> _WORK TASK_: Reproduce the whole of the data exactly.

——————————

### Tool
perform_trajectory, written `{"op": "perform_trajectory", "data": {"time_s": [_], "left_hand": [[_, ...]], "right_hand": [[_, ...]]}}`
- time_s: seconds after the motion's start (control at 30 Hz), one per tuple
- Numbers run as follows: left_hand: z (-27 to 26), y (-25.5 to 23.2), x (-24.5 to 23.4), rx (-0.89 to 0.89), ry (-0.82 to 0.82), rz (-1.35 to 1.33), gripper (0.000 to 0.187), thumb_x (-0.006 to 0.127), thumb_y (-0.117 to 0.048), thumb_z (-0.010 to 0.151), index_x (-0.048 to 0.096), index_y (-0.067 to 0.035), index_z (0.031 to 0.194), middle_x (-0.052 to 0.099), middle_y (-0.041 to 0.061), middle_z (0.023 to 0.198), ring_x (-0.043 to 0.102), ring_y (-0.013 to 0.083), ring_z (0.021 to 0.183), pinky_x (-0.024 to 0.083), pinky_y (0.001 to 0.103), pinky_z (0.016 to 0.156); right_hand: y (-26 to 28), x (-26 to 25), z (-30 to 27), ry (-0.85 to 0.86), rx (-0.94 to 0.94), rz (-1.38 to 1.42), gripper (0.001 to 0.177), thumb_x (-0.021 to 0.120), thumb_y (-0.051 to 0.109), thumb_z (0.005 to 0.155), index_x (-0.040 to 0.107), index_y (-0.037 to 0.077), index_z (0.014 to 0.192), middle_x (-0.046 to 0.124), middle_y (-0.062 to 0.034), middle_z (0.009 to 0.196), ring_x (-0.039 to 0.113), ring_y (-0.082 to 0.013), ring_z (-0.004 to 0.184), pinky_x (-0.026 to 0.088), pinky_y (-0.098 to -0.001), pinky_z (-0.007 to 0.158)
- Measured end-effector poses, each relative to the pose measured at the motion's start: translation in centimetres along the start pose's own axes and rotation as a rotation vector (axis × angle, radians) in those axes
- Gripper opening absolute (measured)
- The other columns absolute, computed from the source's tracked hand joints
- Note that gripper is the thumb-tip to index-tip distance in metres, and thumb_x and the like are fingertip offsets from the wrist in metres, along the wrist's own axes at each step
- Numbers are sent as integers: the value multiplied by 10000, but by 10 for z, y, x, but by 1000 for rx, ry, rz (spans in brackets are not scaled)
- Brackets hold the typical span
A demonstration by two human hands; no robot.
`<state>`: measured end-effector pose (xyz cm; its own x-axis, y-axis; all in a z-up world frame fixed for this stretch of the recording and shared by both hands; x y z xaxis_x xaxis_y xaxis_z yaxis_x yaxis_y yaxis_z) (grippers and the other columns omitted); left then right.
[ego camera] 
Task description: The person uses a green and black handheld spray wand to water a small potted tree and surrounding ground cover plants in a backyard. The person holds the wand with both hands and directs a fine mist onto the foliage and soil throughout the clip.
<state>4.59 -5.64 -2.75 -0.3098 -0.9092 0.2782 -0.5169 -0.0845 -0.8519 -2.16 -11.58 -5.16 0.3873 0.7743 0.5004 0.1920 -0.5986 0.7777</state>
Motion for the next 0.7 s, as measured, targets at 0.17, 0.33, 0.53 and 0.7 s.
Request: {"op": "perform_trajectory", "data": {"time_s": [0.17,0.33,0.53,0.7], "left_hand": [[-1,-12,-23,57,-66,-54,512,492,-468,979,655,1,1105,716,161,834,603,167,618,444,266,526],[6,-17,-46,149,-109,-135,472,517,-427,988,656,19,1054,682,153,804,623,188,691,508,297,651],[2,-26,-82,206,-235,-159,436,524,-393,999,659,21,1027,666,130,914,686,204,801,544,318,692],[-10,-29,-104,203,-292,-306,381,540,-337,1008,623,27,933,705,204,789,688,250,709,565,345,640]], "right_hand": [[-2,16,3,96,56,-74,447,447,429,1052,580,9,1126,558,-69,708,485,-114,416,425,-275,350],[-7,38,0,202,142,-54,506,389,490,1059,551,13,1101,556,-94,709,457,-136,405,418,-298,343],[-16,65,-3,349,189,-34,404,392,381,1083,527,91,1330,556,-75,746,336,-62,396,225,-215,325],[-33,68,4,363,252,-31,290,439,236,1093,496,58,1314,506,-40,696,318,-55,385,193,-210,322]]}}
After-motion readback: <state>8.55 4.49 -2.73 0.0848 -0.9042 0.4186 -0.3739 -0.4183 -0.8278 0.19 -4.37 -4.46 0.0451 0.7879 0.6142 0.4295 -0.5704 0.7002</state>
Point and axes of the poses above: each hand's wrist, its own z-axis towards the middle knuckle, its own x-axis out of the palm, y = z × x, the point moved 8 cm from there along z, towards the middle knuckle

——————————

> _ANSWER SPACE_:
### Tool
perform_trajectory, written `{"op": "perform_trajectory", "data": {"time_s": [_], "left_hand": [[_, ...]], "right_hand": [[_, ...]]}}`
- time_s: seconds after the motion's start (control at 30 Hz), one per tuple
- Numbers run as follows: left_hand: z (-27 to 26), y (-25.5 to 23.2), x (-24.5 to 23.4), rx (-0.89 to 0.89), ry (-0.82 to 0.82), rz (-1.35 to 1.33), gripper (0.000 to 0.187), thumb_x (-0.006 to 0.127), thumb_y (-0.117 to 0.048), thumb_z (-0.010 to 0.151), index_x (-0.048 to 0.096), index_y (-0.067 to 0.035), index_z (0.031 to 0.194), middle_x (-0.052 to 0.099), middle_y (-0.041 to 0.061), middle_z (0.023 to 0.198), ring_x (-0.043 to 0.102), ring_y (-0.013 to 0.083), ring_z (0.021 to 0.183), pinky_x (-0.024 to 0.083), pinky_y (0.001 to 0.103), pinky_z (0.016 to 0.156); right_hand: y (-26 to 28), x (-26 to 25), z (-30 to 27), ry (-0.85 to 0.86), rx (-0.94 to 0.94), rz (-1.38 to 1.42), gripper (0.001 to 0.177), thumb_x (-0.021 to 0.120), thumb_y (-0.051 to 0.109), thumb_z (0.005 to 0.155), index_x (-0.040 to 0.107), index_y (-0.037 to 0.077), index_z (0.014 to 0.192), middle_x (-0.046 to 0.124), middle_y (-0.062 to 0.034), middle_z (0.009 to 0.196), ring_x (-0.039 to 0.113), ring_y (-0.082 to 0.013), ring_z (-0.004 to 0.184), pinky_x (-0.026 to 0.088), pinky_y (-0.098 to -0.001), pinky_z (-0.007 to 0.158)
- Measured end-effector poses, each relative to the pose measured at the motion's start: translation in centimetres along the start pose's own axes and rotation as a rotation vector (axis × angle, radians) in those axes
- Gripper opening absolute (measured)
- The other columns absolute, computed from the source's tracked hand joints
- Note that gripper is the thumb-tip to index-tip distance in metres, and thumb_x and the like are fingertip offsets from the wrist in metres, along the wrist's own axes at each step
- Numbers are sent as integers: the value multiplied by 10000, but by 10 for z, y, x, but by 1000 for rx, ry, rz (spans in brackets are not scaled)
- Brackets hold the typical span
A demonstration by two human hands; no robot.
`<state>`: measured end-effector pose (xyz cm; its own x-axis, y-axis; all in a z-up world frame fixed for this stretch of the recording and shared by both hands; x y z xaxis_x xaxis_y xaxis_z yaxis_x yaxis_y yaxis_z) (grippers and the other columns omitted); left then right.
[ego camera] 
Task description: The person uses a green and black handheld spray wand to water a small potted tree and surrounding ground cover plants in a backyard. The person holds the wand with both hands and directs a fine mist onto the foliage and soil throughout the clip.
<state>4.59 -5.64 -2.75 -0.3098 -0.9092 0.2782 -0.5169 -0.0845 -0.8519 -2.16 -11.58 -5.16 0.3873 0.7743 0.5004 0.1920 -0.5986 0.7777</state>
Motion for the next 0.7 s, as measured, targets at 0.17, 0.33, 0.53 and 0.7 s.
Request: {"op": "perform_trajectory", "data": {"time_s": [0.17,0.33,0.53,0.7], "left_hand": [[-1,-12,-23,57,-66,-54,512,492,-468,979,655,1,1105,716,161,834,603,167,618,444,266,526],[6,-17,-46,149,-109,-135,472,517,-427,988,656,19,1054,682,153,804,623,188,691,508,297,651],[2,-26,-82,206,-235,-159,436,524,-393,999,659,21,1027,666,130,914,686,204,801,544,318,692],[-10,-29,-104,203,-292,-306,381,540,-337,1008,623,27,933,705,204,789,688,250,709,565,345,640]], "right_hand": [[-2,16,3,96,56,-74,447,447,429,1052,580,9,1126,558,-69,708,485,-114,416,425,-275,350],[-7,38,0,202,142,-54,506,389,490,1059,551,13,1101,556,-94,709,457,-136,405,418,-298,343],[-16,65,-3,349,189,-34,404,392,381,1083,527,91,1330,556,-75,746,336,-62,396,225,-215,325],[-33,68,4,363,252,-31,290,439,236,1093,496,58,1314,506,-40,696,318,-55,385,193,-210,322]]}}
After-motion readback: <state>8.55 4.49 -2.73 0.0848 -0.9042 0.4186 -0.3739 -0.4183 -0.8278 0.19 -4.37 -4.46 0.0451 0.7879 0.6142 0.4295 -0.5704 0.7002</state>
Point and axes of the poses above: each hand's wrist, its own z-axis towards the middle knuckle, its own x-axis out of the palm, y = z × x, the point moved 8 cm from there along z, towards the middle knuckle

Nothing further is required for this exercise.